9. Use local variables to benefit from smart casts
Kotlin smart casts work best with stable local values.
val profile = user.profile
if (profile != null) {
println(profile.displayName)
println(profile.email)
}
This is often clearer than repeating:
println(user.profile?.displayName)
println(user.profile?.email)
Especially when you need several fields from the same nullable object.
10. For maps, distinguish missing keys from null values when needed
Nested maps can become confusing because a map lookup returns nullable values.
val city = users["ana"]?.get("address")?.get("city") ?: "Unknown"
This is fine if missing and null mean the same thing.
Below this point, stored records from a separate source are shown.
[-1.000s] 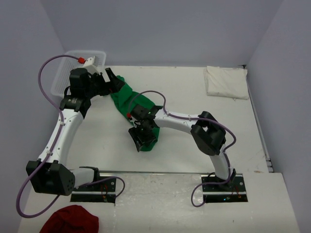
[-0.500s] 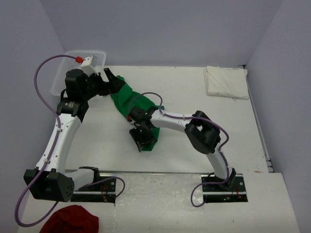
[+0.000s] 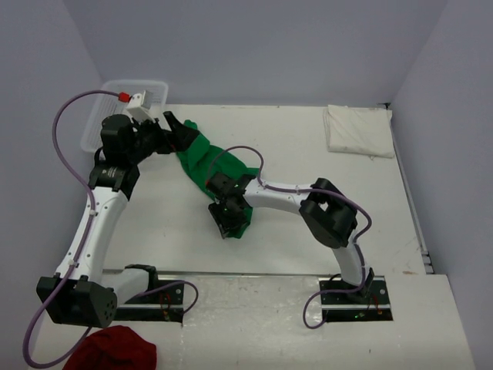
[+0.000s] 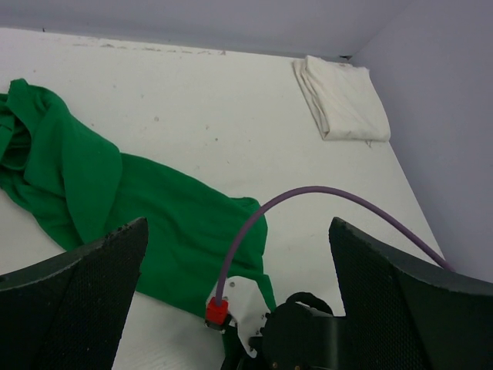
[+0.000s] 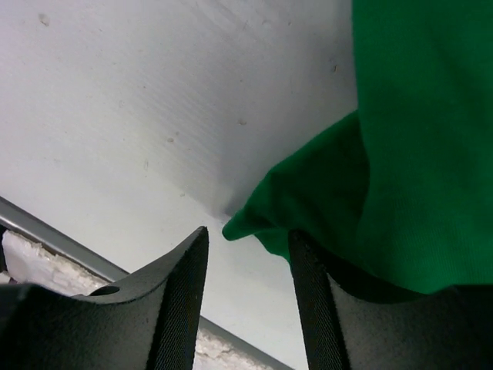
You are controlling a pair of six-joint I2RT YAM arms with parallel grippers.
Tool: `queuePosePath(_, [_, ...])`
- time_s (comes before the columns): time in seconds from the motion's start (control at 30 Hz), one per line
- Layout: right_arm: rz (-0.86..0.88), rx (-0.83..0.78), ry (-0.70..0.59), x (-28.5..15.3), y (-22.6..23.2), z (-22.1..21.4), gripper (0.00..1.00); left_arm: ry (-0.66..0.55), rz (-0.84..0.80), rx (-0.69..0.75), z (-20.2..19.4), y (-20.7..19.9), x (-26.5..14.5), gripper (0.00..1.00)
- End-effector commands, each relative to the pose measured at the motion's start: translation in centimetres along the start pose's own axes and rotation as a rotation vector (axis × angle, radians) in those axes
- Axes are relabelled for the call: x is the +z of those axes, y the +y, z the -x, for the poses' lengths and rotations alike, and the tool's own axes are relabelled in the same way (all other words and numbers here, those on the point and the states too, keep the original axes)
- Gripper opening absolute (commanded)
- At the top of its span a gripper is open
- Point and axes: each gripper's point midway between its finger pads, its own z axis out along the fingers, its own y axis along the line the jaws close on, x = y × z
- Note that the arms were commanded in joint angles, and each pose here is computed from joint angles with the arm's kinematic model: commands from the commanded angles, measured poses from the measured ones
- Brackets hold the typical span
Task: Fold and stack the t-shirts
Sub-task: Flatten out the tshirt
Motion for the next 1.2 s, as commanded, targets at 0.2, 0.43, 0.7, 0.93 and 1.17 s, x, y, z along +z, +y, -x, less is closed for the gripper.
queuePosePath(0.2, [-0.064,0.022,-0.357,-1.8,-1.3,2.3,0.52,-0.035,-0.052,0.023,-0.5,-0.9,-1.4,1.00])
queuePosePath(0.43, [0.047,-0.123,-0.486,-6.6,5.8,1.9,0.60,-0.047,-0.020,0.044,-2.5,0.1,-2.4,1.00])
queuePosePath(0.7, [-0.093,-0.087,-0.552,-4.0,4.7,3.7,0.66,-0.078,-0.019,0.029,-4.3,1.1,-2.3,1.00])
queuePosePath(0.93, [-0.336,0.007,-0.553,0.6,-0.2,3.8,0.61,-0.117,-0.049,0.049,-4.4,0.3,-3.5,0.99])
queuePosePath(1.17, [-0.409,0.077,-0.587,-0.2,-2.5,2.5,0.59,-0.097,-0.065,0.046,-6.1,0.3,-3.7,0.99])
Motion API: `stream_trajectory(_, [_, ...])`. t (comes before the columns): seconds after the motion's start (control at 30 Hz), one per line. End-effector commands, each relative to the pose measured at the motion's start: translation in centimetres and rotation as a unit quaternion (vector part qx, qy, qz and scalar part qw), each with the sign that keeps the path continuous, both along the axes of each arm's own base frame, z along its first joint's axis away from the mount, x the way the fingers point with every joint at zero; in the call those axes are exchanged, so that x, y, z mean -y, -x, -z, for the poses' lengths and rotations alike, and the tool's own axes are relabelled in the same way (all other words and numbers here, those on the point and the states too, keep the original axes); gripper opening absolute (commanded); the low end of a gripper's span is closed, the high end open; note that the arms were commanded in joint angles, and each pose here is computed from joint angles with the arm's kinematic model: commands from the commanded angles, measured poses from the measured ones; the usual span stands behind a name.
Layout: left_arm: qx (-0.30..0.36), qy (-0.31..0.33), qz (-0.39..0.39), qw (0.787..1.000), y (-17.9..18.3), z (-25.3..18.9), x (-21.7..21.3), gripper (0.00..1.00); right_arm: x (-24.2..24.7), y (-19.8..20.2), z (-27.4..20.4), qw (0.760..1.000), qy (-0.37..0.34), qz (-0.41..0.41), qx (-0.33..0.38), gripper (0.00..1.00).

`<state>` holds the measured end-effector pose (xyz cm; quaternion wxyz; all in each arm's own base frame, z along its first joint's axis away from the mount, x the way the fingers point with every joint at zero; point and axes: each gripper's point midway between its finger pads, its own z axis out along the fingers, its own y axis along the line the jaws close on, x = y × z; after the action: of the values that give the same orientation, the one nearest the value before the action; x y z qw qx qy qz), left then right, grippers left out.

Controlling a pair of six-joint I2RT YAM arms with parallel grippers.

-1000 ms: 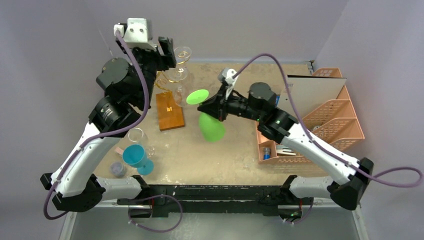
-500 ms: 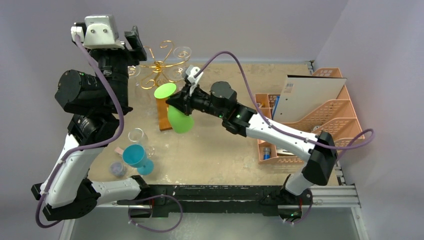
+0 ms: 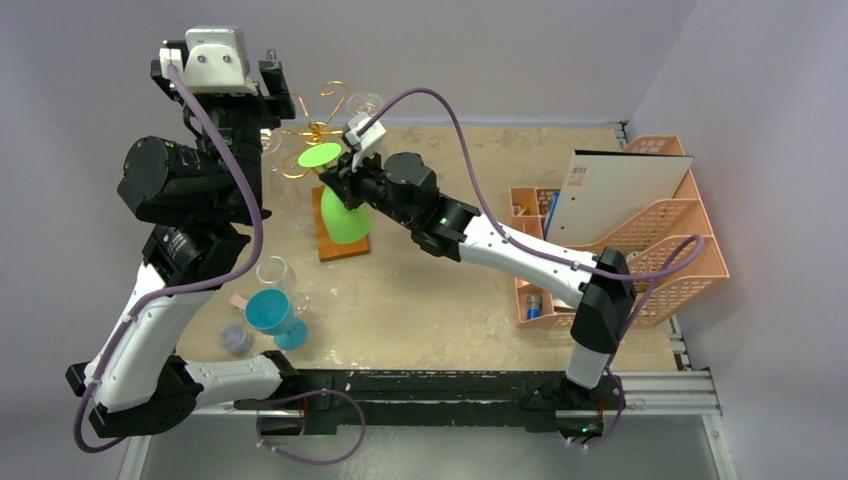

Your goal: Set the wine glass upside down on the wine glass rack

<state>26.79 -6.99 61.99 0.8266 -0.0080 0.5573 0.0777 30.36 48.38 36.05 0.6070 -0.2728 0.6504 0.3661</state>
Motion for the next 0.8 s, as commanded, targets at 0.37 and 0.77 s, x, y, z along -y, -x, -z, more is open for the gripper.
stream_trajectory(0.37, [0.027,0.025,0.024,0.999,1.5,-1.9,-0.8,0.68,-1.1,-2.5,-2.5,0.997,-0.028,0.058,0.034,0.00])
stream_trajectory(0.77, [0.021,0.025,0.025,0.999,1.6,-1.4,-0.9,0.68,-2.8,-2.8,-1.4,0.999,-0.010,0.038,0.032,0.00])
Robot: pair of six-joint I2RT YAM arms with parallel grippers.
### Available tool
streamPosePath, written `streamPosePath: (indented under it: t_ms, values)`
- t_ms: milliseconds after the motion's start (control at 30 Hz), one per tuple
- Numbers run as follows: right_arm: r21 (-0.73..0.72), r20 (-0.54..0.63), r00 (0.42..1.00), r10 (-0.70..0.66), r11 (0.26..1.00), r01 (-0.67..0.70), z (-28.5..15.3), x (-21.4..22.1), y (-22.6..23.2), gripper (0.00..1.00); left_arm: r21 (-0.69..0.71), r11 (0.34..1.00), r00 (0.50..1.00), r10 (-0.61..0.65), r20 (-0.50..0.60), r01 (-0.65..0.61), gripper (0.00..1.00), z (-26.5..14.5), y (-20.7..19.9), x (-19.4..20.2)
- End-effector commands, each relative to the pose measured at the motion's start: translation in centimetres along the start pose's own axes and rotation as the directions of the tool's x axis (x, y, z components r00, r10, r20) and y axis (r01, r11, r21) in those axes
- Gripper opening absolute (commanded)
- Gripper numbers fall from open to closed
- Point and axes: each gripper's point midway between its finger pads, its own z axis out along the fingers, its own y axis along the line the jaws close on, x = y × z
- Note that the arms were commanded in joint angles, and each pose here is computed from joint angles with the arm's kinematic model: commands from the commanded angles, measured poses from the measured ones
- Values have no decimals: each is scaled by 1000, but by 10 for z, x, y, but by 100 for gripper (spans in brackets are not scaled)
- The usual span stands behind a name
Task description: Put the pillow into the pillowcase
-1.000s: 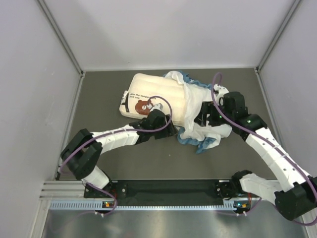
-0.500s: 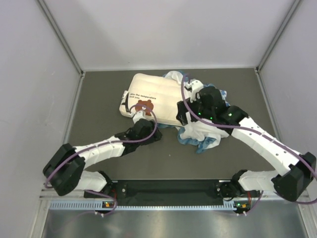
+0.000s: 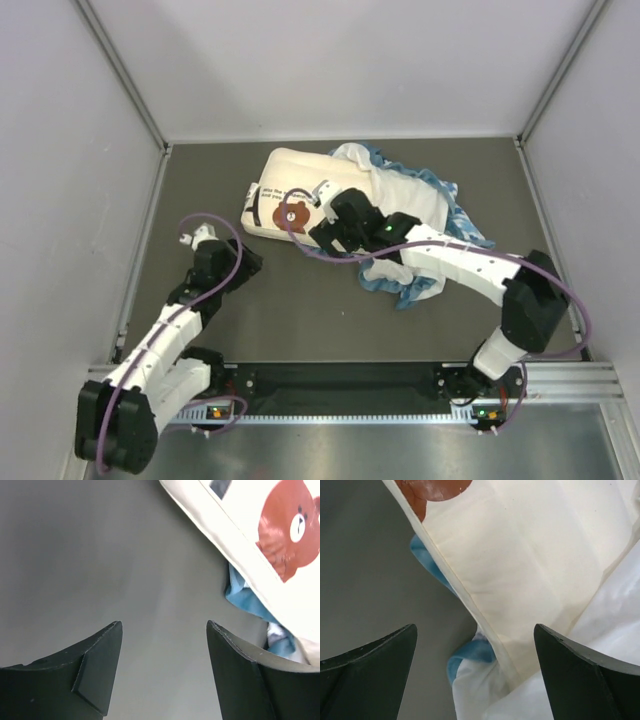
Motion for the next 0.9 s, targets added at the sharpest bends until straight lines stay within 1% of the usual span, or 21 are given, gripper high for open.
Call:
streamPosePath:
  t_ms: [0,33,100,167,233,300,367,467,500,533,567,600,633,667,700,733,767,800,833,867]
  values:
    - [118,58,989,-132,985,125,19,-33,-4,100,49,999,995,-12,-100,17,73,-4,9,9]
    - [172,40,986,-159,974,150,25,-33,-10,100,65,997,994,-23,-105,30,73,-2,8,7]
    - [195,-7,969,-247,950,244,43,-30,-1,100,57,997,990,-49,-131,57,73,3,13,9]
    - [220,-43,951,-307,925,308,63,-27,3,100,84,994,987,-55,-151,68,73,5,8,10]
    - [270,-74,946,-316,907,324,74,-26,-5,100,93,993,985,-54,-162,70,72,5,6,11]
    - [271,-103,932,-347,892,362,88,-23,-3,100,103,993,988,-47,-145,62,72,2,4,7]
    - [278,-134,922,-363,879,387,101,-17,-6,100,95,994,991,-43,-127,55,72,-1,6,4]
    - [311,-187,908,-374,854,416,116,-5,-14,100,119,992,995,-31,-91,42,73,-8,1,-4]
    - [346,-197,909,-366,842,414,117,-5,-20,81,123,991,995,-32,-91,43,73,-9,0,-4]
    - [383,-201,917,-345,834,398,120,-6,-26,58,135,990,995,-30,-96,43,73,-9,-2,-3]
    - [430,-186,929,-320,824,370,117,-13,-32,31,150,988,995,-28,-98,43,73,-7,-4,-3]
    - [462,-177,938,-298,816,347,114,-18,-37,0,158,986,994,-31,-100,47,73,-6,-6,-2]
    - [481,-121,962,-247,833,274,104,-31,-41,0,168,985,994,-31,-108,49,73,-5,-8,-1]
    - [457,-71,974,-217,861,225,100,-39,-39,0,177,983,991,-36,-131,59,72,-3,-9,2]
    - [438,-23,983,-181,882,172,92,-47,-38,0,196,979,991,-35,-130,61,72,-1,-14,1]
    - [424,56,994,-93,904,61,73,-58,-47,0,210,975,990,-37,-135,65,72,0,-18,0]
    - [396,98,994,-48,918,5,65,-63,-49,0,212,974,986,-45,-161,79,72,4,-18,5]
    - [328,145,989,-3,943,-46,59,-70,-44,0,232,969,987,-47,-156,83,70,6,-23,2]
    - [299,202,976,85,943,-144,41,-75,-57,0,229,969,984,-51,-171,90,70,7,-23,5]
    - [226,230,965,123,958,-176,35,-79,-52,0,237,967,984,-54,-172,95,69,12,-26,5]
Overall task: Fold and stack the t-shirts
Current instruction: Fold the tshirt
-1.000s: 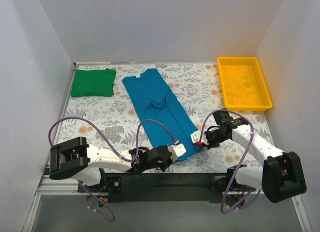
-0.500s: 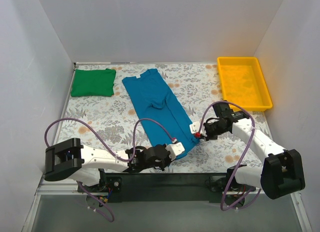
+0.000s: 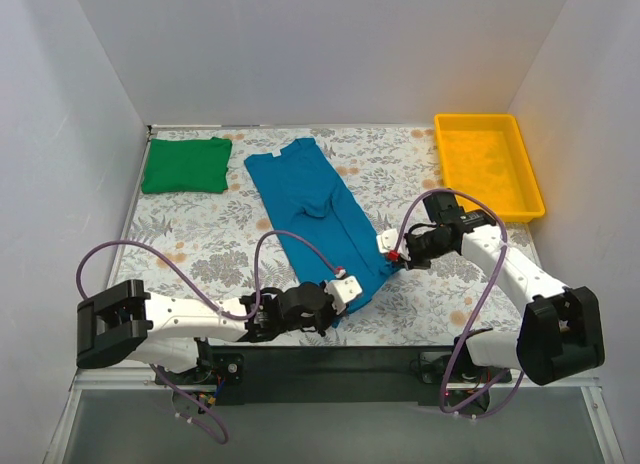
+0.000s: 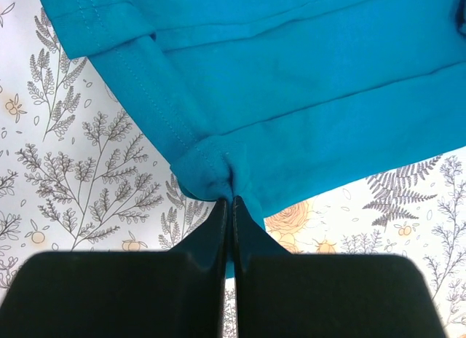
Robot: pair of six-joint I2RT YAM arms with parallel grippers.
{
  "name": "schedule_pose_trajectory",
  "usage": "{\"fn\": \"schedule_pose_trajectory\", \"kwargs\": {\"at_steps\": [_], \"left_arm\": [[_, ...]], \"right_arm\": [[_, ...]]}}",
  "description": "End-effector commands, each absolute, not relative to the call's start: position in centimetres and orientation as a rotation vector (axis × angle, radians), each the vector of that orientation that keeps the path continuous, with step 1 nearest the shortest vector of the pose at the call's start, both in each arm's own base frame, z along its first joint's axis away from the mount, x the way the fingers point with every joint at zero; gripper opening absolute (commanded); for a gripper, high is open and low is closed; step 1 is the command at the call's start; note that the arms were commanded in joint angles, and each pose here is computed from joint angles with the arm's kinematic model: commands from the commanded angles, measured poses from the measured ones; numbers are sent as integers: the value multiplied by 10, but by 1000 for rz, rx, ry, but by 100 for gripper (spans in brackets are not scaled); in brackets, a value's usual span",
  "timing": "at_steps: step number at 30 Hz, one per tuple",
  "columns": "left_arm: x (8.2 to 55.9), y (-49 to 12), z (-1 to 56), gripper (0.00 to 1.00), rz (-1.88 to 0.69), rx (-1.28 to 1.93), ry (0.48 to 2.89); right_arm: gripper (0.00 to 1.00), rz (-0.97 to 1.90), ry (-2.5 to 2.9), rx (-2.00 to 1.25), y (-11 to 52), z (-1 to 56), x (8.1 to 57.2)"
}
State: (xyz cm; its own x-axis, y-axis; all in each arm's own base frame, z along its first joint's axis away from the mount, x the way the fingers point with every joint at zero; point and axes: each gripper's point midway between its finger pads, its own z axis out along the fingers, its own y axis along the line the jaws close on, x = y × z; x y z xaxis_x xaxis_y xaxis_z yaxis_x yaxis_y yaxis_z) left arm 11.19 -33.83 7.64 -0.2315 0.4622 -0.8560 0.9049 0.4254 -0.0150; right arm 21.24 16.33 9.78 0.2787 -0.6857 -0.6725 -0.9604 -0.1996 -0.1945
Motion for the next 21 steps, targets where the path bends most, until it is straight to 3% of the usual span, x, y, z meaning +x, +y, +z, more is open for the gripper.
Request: {"fn": "schedule_pose_trajectory", "kwargs": {"at_steps": [1,21], "left_arm": [[114,-340,94,0,-751,1119,1820],[161,-318,120,0,-858,1000,1792]], "right_arm": [[1,619,1442,-1936,173,114,221],[1,642,1445,-1901,210,139,287]]}}
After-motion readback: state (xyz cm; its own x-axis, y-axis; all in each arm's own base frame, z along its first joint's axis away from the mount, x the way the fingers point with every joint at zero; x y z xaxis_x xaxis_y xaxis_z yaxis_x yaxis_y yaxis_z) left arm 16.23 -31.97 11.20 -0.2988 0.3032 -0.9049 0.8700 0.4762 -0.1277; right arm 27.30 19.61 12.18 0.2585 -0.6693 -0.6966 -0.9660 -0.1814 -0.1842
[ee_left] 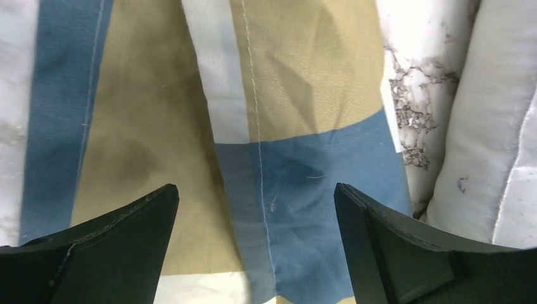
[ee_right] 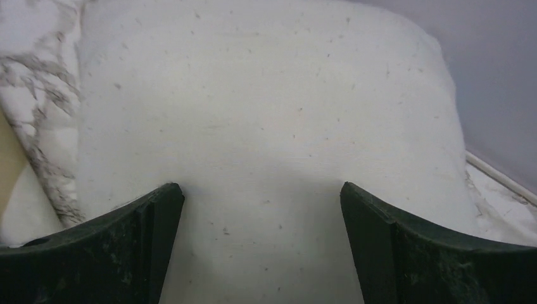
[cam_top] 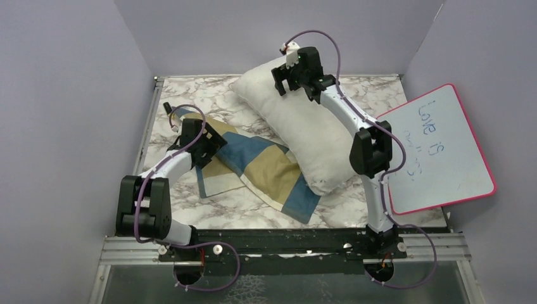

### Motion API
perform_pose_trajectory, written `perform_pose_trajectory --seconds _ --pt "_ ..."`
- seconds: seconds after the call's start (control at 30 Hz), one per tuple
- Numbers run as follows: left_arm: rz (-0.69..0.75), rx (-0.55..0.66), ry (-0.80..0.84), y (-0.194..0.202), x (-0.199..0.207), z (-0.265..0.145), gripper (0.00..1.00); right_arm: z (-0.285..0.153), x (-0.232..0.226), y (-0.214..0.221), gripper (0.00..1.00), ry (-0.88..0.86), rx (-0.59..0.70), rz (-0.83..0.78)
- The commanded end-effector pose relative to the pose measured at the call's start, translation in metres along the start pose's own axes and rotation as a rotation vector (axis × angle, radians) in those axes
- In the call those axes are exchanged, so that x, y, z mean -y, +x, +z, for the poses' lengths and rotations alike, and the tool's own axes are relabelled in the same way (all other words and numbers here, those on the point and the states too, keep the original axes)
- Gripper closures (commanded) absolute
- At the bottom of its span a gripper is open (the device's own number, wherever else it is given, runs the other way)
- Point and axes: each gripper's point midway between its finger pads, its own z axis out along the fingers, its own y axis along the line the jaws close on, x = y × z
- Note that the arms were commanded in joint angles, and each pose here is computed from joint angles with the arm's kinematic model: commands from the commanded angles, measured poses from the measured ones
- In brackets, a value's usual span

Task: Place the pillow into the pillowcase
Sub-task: Pick up the pillow at the center of the board.

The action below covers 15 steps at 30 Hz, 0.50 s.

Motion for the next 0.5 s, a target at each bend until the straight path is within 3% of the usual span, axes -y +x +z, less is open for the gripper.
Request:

If they do not, check explicitly:
val userData = users["ana"]
if (userData != null && userData.containsKey("city")) {
val city = userData["city"]
println("City key exists with value: $city")
}
Practical rule of thumb
Use this progression:
- Simple optional read → safe-call chain
val value = a?.b?.c ?: default - Required value → Elvis with
return,throw, orerrorval value = a?.b?.c ?: return - Several fields from the same nullable object → local variable + null check
val profile = user?.profile ?: return println(profile.name) println(profile.email) - Collections →
orEmpty(),mapNotNull,filterNotNullval ids = users.orEmpty().mapNotNull { it.id } - Deeply nullable external data → normalize into a cleaner model early
val domainUser = apiUser.toDomain()
In short: safe-call chains are fine for simple reads, early returns are best for required nested data, named variables improve readability, and boundary mapping keeps null complexity from spreading through your code.